Cancer, AIDS and Biomedical Research
J. Donald Capra, THE JOURNAL RECORD
For the first time since statistics have been kept, we are now seeing a perceptible decrease in the death rates from cancer in the United States.
Many factors have contributed to this remarkable turnaround: better diagnosis, better treatment, and a better understanding of the role enviromental agents play in the development of this disease.
For example, while we have known for more than 30 years that cigarette smoking was strongly associated with lung cancer, it has been only relatively recently that we have appreciated that cigarette smoking is related to increased incidences of several other cancers as well -- cancer of the lip, mouth, esophagus, stomach and colon. Additionally, it has taken three decades of public service campaigns in the media to make the public aware of the dangers of cigarette smoking.
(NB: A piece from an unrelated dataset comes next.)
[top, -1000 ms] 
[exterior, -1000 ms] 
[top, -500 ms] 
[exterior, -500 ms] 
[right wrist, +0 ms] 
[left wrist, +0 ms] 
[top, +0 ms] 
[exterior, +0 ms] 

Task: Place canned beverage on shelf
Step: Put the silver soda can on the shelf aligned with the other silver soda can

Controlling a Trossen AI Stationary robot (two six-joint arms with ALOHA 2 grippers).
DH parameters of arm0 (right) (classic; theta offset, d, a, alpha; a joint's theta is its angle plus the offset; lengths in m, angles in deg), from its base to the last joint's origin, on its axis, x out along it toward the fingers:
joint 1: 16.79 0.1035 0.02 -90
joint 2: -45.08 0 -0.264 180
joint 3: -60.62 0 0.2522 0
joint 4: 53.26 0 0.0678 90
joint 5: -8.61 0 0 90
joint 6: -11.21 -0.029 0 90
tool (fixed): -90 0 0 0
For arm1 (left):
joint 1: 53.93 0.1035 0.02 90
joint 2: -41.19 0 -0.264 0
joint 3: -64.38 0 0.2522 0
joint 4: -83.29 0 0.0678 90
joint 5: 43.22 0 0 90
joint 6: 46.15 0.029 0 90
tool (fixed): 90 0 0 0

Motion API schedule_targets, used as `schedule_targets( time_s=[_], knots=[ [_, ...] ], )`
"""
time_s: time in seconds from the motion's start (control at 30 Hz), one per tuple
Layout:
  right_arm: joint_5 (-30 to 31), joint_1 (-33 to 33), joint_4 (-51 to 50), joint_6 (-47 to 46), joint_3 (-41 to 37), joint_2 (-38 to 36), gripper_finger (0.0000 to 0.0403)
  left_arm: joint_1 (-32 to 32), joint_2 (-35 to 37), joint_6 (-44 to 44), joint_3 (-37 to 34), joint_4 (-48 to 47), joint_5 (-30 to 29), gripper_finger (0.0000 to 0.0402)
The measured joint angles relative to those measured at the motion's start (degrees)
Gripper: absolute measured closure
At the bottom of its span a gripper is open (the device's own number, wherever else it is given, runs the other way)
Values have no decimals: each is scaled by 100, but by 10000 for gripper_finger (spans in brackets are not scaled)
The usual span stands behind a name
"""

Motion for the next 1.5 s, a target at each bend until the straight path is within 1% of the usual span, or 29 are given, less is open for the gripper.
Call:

Finally, since cancer as related to cigarette smoking occurs after years of exposure to cigarette smoke, it would naturally be many years before we would see a fall in cancer rates because of smoking cessation programs. Scientists and physicians now see cancer as fundamentally different from smallpox, polio or other viral-type diseases. In the case of polio, for example, three viruses cause the disease. Thus, vaccines could be prepared that prevented infection. We now understand that cancer is many diseases, with the common denominator being the uncontrolled growth of cells. Even the cutting-edge genetic approaches are more complex than we first believed. Rather than there being a single or a few genes that predispose one to certain cancers, we now apprecate that there are literally hundreds of genes that are involved in various stages of cancer initiation, progression and metastasis. …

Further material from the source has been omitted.